The the new Hans Merensky Research Chair in Advanced Modelling of Eucalyptus Wood Formation, or “EucXylo” has officially started! The contract formalizing the start of the new 10-year initiative was signed on Friday 17th May 2019 by Dr Khotso Mokhele (President of the Board of Trustees of the Hans Merensky Foundation) (front left) and Prof Eugene Cloete (Vice Rector, Research and Development at SU) (front right).
The new Research Chair, in keeping with the inspiring legacy of Dr Hans Merensky, contributes to an important area of science: how trees form wood. The global significance of the process of wood formation in trees cannot be under-estimated. Wood formation is fundamental to the fixing of carbon dioxide into a stable, valuable and beautiful material, and to the ongoing production of increasingly important renewable timber resources. To this end, the main scientific objective of the EucXylo Chair is to develop an evolving, inter-connected set models of wood formation (xylogenesis) in the important genus Eucalyptus (commonly known as “gum trees”), arguably the world’s most widely planted hardwood tree. A range of projects led by post-graduate students, post-doctoral fellows and academics, will use cutting edge, high precision measurement techniques, combined with intensive sampling and laboratory analyses, to answer important questions about the Eucalyptus wood formation system. These insights will be the basis by which researchers in the project continually build and improve predictive models at multiple scales. The models will be incorporated into a software-based simulation framework, which is envisaged to become a platform for scientific collaboration and the generation of new hypotheses and ideas within South Africa and around the world.

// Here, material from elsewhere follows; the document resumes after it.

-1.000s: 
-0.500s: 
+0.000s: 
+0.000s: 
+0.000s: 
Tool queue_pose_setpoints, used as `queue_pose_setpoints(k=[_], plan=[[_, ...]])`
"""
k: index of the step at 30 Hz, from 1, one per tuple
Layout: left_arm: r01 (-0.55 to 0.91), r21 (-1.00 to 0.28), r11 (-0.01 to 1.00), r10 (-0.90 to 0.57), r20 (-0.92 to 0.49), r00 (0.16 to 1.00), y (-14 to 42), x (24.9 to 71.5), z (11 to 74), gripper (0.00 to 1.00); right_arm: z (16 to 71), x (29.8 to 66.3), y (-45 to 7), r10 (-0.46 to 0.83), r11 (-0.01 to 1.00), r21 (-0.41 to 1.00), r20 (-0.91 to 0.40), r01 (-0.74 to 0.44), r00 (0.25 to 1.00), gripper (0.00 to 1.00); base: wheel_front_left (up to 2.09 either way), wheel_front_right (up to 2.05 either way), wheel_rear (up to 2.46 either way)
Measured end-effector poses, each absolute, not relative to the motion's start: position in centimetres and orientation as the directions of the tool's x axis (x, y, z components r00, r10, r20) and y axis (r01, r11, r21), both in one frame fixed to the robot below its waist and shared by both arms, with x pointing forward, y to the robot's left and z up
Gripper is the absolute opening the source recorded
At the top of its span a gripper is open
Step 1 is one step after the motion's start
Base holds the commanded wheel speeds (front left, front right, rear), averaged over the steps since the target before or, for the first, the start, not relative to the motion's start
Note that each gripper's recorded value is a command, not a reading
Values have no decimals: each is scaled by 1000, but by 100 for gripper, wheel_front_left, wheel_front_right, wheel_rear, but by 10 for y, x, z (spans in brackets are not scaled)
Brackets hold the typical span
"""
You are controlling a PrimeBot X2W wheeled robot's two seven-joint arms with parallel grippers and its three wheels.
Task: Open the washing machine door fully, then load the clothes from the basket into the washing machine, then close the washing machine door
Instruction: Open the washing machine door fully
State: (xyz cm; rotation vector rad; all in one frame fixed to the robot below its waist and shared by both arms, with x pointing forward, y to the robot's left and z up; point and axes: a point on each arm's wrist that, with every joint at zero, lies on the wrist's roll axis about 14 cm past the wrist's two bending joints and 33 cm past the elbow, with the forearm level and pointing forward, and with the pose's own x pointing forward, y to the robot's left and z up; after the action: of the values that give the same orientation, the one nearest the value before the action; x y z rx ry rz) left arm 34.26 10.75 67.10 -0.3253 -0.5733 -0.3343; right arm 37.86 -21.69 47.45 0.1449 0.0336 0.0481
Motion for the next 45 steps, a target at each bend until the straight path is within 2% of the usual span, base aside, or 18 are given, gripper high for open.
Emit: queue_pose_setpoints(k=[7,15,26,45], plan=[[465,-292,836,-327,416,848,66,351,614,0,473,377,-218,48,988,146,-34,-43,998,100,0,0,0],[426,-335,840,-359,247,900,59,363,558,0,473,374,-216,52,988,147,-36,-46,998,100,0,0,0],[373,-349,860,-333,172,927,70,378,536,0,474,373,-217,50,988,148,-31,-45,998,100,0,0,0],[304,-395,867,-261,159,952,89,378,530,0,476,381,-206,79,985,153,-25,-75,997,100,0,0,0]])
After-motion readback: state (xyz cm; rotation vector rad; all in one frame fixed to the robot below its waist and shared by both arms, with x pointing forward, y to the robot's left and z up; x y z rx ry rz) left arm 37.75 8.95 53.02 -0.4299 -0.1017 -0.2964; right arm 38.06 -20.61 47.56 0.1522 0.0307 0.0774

The lead researcher will be Dr David Drew, Senior Lecturer in the SU Department of Forest and Wood Science (DFWS) (back left). Dr Drew will collaborate closely with scientists from across the faculties of Agrisciences and Science at SU, and with a number of leading international researchers. In the first five-year phase of the Research Chair, six post-graduate students (M.Sc. and PhD) will be funded along with at least two postdoctoral fellows. The Chair will also co-fund new laboratory and research facilities and a new technical position within the DFWS, to support the research activities at the level which will be required. It is planned that the first students will start in 2020.